#### EXERCISE:
Each line from the one containing "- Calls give" through the last line of the data below is to be written out verbatim, and nothing more.

*** DATA SHOWN ***

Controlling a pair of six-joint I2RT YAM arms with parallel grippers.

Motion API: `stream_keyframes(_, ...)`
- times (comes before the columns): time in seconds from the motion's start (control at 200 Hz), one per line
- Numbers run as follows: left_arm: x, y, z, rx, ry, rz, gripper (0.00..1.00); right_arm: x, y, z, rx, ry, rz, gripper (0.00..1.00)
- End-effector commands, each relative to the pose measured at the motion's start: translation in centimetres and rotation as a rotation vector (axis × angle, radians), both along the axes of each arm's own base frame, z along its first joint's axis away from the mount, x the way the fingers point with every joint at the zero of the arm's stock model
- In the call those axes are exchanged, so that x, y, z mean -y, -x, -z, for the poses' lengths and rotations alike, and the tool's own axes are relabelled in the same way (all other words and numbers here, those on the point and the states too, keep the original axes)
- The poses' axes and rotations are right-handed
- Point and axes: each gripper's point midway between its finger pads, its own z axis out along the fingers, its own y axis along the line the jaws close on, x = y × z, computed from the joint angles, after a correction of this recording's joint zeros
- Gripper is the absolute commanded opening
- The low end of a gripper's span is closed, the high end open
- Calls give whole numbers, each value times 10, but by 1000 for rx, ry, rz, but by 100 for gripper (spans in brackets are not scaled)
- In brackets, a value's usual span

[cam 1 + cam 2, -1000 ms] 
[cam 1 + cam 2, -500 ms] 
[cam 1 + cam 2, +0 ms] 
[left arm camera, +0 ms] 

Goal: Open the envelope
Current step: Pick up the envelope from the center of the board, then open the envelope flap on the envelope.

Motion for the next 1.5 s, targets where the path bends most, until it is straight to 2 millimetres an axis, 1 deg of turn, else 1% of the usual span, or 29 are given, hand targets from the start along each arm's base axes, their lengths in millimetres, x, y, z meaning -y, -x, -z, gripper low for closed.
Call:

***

#### FINAL ANSWER:
- Calls give whole numbers, each value times 10, but by 1000 for rx, ry, rz, but by 100 for gripper (spans in brackets are not scaled)
- In brackets, a value's usual span

[cam 1 + cam 2, -1000 ms] 
[cam 1 + cam 2, -500 ms] 
[cam 1 + cam 2, +0 ms] 
[left arm camera, +0 ms] 

Goal: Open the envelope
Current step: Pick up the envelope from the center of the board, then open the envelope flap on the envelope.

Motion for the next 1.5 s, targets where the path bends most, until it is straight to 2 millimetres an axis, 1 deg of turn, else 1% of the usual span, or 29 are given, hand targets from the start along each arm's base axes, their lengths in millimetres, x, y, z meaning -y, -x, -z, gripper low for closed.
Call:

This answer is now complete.